── DATASET CONTENT

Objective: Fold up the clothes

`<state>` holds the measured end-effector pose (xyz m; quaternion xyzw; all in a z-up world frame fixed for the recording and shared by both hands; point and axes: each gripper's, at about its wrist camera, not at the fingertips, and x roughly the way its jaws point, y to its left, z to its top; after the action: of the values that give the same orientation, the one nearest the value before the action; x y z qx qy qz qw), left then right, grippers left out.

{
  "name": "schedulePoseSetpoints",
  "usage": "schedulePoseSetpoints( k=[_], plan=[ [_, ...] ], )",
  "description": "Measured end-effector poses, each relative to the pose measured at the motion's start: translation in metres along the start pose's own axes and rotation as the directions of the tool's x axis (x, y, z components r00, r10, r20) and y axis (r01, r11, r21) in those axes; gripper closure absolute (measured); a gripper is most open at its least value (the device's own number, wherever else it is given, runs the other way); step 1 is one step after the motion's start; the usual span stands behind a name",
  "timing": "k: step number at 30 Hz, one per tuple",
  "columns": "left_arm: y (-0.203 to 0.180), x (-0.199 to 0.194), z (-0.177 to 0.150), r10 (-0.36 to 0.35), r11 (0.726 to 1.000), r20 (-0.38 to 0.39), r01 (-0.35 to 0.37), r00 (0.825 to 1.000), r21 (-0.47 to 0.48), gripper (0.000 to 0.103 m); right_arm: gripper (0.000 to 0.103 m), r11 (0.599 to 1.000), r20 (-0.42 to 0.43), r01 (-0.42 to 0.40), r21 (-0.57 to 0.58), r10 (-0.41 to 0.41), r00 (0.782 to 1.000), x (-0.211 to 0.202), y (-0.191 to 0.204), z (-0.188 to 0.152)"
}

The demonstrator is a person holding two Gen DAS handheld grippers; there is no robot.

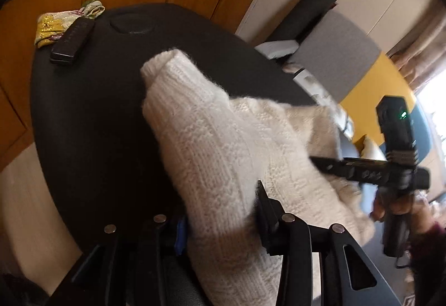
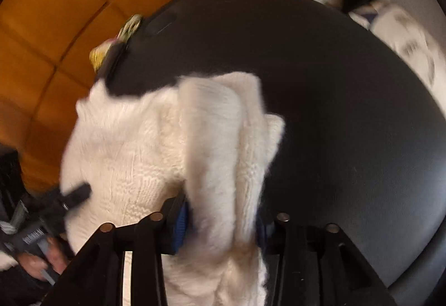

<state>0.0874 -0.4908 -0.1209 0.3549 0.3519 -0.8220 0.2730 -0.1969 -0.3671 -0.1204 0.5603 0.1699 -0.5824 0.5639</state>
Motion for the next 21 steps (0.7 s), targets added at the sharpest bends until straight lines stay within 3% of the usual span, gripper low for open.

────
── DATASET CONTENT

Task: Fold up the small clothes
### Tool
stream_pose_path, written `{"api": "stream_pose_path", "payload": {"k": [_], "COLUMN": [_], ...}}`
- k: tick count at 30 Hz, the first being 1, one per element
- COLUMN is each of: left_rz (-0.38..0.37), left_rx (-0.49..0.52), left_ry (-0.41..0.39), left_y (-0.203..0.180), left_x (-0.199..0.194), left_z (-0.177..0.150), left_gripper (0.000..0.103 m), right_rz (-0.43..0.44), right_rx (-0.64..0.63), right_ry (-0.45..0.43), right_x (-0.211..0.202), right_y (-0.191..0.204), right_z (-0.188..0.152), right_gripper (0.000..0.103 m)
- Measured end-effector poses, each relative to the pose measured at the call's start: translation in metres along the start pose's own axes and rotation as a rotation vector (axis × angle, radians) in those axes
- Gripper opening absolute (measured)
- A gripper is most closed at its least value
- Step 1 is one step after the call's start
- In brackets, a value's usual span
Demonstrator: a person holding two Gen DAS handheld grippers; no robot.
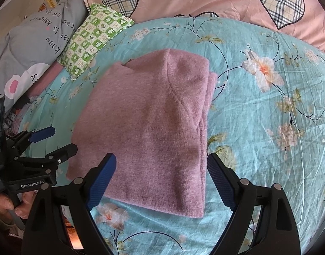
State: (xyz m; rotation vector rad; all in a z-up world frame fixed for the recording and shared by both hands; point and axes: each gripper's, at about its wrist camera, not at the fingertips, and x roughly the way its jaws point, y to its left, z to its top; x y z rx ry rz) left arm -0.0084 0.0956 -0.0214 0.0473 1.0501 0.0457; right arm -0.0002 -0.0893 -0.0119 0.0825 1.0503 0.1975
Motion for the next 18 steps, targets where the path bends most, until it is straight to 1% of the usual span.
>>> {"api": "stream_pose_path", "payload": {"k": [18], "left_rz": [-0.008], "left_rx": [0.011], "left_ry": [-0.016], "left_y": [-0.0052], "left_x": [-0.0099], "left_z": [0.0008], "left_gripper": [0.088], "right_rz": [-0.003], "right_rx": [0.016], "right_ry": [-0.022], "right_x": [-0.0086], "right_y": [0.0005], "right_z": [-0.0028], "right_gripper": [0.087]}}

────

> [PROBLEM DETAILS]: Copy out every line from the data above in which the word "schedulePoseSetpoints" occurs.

> [REPLY TO THE TASK]:
  "name": "schedulePoseSetpoints",
  "usage": "schedulePoseSetpoints( k=[_], plan=[ [_, ...] ], )",

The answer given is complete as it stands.